▶ [Required work]:
Every line of the records that holds the word "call" should be copied.

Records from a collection
· · ·

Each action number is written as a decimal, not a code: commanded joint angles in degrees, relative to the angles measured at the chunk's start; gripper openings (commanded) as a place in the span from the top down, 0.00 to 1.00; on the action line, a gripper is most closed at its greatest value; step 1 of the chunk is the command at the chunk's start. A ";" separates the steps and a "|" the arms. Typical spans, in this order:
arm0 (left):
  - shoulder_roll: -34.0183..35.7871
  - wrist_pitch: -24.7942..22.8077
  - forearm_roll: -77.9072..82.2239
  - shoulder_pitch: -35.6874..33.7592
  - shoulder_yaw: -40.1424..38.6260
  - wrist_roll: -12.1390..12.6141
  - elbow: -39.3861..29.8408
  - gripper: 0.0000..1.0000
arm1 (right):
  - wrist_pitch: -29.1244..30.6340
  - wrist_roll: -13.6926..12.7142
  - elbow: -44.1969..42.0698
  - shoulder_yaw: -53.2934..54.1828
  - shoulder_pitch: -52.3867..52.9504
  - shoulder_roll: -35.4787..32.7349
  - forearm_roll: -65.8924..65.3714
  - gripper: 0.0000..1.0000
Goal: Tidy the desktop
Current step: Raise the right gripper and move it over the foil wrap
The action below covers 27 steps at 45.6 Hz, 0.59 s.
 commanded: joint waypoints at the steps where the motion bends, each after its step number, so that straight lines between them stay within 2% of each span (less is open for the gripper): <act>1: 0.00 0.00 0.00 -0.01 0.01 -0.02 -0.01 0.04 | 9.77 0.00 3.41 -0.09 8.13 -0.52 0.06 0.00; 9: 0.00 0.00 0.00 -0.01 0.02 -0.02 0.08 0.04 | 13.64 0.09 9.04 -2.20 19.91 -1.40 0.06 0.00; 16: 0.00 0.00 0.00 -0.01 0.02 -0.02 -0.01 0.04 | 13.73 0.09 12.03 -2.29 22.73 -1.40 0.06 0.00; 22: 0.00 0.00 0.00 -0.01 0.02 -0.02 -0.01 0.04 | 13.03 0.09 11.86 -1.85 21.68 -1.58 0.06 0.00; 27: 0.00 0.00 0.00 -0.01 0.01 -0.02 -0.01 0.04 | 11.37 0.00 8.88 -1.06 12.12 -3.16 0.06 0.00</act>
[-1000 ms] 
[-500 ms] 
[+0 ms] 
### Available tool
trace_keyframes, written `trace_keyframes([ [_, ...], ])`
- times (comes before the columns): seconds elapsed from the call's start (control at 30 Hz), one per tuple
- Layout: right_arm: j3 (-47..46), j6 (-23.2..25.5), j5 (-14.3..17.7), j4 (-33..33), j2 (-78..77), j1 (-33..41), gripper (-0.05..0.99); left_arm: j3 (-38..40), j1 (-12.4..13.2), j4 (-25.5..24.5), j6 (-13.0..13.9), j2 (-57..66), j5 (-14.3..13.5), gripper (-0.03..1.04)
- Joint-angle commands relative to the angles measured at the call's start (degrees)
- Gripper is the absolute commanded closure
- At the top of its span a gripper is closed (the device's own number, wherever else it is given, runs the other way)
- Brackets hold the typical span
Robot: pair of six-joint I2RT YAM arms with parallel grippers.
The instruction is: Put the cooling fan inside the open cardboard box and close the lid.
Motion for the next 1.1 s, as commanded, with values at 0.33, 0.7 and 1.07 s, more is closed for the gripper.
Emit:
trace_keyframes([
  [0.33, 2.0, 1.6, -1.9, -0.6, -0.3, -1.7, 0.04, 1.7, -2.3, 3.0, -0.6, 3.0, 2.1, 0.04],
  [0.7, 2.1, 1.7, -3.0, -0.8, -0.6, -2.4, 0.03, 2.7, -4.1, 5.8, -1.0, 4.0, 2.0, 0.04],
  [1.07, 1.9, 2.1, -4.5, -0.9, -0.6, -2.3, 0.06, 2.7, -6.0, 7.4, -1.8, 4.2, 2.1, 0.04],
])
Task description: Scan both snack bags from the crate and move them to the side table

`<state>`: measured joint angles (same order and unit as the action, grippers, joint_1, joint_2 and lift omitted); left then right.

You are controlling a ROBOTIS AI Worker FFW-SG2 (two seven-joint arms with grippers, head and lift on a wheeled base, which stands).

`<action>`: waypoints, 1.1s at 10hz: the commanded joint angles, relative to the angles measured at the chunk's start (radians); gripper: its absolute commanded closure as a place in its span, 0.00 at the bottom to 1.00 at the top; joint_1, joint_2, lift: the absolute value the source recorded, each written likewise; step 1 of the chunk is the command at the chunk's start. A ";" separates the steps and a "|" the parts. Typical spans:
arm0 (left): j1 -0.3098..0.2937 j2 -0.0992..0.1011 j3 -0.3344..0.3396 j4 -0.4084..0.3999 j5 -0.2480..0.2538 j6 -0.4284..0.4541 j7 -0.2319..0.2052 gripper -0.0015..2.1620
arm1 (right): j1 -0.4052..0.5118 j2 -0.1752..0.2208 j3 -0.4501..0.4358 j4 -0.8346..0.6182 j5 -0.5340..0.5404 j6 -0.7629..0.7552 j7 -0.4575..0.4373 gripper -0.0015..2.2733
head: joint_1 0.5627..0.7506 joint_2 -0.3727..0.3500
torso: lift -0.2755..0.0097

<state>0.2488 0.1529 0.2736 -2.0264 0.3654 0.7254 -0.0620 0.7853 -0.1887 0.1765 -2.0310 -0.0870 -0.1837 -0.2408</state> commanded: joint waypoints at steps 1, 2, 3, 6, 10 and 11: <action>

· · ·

▶ [Response]:
- times (comes before the columns): seconds elapsed from the call's start (control at 30 Hz), one per tuple
- Joint-angle commands relative to the angles measured at the call's start (degrees)

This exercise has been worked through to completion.